• TASK REQUIREMENTS: Below are lines of data; count those that contain "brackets" and give the total alone.

-----

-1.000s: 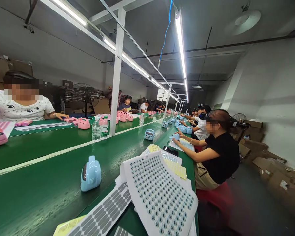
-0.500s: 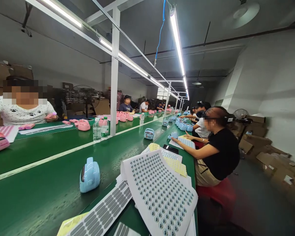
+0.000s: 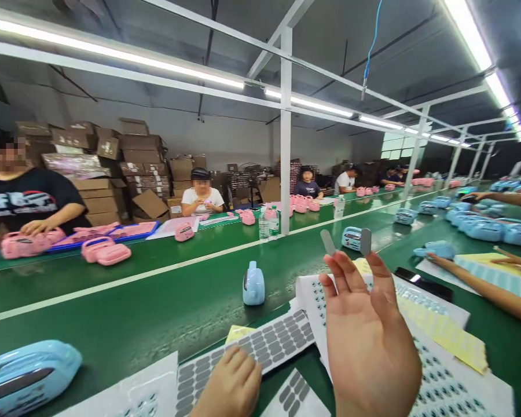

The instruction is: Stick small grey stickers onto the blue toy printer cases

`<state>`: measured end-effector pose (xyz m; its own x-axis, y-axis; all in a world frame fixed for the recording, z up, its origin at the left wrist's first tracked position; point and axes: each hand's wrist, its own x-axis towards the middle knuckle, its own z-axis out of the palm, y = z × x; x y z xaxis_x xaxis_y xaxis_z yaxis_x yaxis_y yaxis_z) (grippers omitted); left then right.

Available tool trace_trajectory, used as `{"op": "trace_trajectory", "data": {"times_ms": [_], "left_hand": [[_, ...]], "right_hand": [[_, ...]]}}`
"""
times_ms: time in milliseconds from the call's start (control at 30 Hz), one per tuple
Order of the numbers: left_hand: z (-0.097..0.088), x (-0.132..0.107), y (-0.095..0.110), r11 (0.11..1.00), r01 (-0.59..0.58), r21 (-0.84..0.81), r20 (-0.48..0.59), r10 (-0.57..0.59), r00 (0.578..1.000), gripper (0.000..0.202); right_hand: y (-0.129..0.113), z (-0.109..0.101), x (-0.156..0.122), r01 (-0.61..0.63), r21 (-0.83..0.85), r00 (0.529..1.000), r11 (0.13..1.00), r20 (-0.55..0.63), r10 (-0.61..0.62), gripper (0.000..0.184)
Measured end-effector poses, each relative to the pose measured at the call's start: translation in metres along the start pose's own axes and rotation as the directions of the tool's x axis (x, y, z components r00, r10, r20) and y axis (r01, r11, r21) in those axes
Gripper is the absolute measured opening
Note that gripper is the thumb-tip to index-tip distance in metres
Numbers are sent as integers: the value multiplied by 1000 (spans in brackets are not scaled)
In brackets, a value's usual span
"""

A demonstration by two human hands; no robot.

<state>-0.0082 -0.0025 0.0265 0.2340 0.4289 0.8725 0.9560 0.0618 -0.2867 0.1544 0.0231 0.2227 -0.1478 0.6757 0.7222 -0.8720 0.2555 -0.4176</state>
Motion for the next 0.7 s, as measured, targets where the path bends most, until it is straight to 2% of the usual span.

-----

• RESPONSE TO THIS EXERCISE: 2